# New fish tank



## whnthsungoesdwn (Mar 27, 2005)

Hey guys! Im getting a new 15 gallon tank. this is my first real aquarium. I'm not really sure which fish to put together. I had one other tank before and my fish had some problems with eachother so we ended up having to seperate them  petsmart told me that they were compatible, but apparently they weren't. i cant remember what types i had in there. So i was wondering if anyone could assist me and maybe tell me how many of what fish would be good in a 15 gallon tank, also what plants or accessories would be essential for those fish. Any other tips you may have for a beginner would be greatly appreciated. thank you! -Kelly


----------



## fishfreaks (Jan 19, 2005)

well first off, do you want agressive, or peaceful? you may want a heater, thermometer, filter a siphon(can hold off on this until you actually get your fish!) and a testing kit. theyre pretty much all you need to set up your tank and begin cycling. and youll need your choice of gravel or sand


----------



## whnthsungoesdwn (Mar 27, 2005)

thank you! what fish should i add after the cycle is over? i want to try to keep it colorfull, rather have a peaceful tank. But its only 15 gallons. but its a bowl...http://store1.yimg.com/I/everythingfurniture_1839_82023664 thats the one im getting, so i dont know what kind of fish would be okay in it, it has a heater, light, filter, pump, plastic plants and gravel


----------



## [bt] (Mar 3, 2005)

That's a coffee table!
1. Where does the light go?
2. What sort of filter is it?
3. You do realise the condensation will have an effect on the underside of the coffee table surface? (although the vents look good).

Assuming the light is good enough and that the pump and filter do their job, I guess the table tank will be fine. One advantage it has is the high surface area - giving you plenty of opportunity to get the surface agitated.
I'd stick to plastic plants too, as the lighting and depth of tank may not be sufficient enough for some.

As for fish, you're either going to want a few big colourful fish or lots of small colourful ones. 
Perhaps a school of Danios or Rasbora, or perhaps 15 or so Neon/Cardinal Tetra?

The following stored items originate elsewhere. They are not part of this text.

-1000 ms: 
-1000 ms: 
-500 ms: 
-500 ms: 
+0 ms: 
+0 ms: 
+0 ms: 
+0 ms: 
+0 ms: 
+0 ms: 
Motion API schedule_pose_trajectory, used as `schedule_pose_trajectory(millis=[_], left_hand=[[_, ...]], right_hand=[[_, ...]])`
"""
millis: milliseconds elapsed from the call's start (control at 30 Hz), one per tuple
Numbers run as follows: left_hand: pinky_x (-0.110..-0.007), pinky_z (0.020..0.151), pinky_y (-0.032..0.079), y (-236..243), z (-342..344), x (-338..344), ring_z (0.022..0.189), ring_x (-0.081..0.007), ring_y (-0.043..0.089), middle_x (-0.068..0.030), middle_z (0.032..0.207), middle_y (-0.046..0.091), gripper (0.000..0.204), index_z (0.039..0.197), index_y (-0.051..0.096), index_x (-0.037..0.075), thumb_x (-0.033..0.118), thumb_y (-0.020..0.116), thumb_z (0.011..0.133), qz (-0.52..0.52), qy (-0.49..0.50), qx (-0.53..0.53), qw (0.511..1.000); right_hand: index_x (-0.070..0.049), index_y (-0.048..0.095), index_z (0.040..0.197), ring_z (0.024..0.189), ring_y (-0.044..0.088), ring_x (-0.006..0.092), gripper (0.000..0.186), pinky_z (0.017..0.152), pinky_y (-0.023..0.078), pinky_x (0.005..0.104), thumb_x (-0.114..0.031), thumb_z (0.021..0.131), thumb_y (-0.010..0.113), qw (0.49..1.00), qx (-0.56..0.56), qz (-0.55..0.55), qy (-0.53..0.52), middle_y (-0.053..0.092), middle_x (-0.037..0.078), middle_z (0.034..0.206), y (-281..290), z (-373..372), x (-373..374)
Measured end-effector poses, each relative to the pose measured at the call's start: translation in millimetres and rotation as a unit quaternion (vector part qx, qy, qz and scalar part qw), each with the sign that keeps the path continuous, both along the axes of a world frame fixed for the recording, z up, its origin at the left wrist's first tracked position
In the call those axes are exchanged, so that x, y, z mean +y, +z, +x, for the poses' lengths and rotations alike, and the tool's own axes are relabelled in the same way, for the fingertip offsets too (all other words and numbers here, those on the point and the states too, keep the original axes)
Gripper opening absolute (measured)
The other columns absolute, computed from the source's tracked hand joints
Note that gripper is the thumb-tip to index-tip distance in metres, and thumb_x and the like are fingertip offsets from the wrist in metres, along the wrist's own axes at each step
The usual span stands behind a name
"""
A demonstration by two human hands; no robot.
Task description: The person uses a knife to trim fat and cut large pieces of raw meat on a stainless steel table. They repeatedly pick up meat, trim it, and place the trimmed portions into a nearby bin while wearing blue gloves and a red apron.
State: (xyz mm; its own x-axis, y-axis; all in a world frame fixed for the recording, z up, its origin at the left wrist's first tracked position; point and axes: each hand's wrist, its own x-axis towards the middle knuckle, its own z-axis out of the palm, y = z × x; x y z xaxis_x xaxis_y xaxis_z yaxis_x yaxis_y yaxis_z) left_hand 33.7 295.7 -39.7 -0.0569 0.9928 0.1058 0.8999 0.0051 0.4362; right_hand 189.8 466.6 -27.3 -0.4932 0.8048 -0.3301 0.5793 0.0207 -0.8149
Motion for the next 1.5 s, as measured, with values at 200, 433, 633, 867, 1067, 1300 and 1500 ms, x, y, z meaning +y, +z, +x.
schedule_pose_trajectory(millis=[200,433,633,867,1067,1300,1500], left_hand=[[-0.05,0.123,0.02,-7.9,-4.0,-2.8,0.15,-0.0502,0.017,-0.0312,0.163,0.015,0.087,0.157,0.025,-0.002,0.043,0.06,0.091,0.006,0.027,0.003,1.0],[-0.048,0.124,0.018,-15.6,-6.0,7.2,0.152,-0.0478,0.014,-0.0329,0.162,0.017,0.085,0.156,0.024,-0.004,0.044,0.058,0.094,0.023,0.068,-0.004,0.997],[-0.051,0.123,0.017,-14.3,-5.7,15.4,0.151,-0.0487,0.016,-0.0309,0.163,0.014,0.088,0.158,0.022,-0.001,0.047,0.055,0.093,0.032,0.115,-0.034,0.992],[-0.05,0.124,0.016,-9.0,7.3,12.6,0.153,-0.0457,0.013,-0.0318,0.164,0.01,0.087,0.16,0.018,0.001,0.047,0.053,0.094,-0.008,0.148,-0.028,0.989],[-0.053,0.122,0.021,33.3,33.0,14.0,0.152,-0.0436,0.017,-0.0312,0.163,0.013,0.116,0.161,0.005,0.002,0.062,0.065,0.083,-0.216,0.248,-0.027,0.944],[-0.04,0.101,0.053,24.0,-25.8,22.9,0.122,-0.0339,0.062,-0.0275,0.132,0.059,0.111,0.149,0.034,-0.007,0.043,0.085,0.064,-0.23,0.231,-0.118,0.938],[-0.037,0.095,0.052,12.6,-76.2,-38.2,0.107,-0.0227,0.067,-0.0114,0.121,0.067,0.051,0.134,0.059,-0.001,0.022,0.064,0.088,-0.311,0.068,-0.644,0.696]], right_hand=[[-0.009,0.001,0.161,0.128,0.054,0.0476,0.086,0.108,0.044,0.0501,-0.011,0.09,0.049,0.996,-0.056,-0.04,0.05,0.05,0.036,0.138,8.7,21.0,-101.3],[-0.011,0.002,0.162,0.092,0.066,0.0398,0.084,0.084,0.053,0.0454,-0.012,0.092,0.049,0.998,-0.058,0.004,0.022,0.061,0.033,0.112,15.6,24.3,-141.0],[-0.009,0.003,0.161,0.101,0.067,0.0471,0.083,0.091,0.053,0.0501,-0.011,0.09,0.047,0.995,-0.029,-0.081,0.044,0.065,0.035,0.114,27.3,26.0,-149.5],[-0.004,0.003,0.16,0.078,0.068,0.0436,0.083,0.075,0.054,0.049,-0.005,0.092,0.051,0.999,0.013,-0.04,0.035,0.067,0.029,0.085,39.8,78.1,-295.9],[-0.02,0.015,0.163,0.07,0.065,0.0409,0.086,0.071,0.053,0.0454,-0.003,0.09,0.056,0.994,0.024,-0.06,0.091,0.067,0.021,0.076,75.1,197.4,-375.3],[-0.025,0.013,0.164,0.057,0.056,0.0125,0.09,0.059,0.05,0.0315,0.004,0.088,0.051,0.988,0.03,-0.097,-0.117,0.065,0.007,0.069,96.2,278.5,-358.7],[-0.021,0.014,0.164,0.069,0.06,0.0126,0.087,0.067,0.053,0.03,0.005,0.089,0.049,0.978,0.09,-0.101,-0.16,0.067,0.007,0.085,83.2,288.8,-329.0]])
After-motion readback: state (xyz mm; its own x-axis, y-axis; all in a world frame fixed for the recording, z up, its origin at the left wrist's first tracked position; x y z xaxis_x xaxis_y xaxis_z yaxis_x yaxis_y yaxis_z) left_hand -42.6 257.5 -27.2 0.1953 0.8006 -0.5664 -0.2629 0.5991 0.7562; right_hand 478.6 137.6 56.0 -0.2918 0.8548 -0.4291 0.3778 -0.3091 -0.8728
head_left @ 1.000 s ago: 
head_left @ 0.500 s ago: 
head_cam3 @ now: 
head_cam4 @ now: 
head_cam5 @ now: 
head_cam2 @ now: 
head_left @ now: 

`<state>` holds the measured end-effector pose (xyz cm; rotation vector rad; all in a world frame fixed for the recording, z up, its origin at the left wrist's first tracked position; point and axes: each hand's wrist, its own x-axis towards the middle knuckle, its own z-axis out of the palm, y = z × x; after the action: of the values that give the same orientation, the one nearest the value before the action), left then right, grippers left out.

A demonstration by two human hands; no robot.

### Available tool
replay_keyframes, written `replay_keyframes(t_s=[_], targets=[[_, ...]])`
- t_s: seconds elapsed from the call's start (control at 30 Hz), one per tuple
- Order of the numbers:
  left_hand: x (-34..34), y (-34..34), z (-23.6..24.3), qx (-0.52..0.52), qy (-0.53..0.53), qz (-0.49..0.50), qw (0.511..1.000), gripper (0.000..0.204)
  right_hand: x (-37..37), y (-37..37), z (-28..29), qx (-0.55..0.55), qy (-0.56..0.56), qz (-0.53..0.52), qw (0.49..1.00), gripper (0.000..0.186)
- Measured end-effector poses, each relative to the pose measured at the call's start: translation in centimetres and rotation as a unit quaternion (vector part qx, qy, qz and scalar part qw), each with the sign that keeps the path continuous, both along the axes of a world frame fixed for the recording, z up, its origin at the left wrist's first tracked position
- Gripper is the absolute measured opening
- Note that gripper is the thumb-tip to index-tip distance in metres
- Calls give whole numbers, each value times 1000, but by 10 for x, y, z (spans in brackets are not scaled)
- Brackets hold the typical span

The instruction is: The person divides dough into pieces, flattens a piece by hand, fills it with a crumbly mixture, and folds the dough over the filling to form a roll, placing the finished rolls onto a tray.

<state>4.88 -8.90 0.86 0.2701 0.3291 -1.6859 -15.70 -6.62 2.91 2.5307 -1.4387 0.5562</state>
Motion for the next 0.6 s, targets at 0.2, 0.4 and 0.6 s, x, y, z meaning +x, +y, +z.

First off, I'd advise reading up on things.
Try:
http://www.fishprofiles.net/faq/fish-popular.asp#first
(a good site - explains WHY you do things)
http://www.practicalfishkeeping.co.uk/pfk/pages/tools.php
(use these calculators to find your surface area and to give you hints on fish numbers - I'd stick with about 1.5" fish per gallon if I were you).

Good luck with the table - perhaps you could post some pictures of how it looks when you've got it set up?


----------



## whnthsungoesdwn (Mar 27, 2005)

thank you for your help!!! Ill make sure to post some pictures when i get it, it wont be for a few months though. thanks again!-Kelly


----------



## whnthsungoesdwn (Mar 27, 2005)

i think the light is on the bottom in the middle, you can see the reflextion of it. i believe the filter is an undergravel filter. do you have any suggestion for more colorful fish? besides the neons?


----------



## [bt] (Mar 3, 2005)

Have a look at the following link.
http://www.fishprofiles.com/profiles/fw/

You can search through the categories or specify certain criteria for the fish.

Given it's a 15Gal, I'd suggest two or three 10cm fish maximum, but I think because of the limited depth and therefore swimming range, you'd be better off with around 10 small fish.


----------



## osteoporoosi (Jan 27, 2005)

Are you shure that you want a tank of that kind? Are you shure that it is a 15g?I don't think that is really suitable for any kind of fish.
But if you really want to do it then ruby tetras, cardinals, neons, or harlequin rasboras would be fine. 10cm long fish is way too big for a 15g!


----------



## [bt] (Mar 3, 2005)

Mmmm...perhaps it is.


----------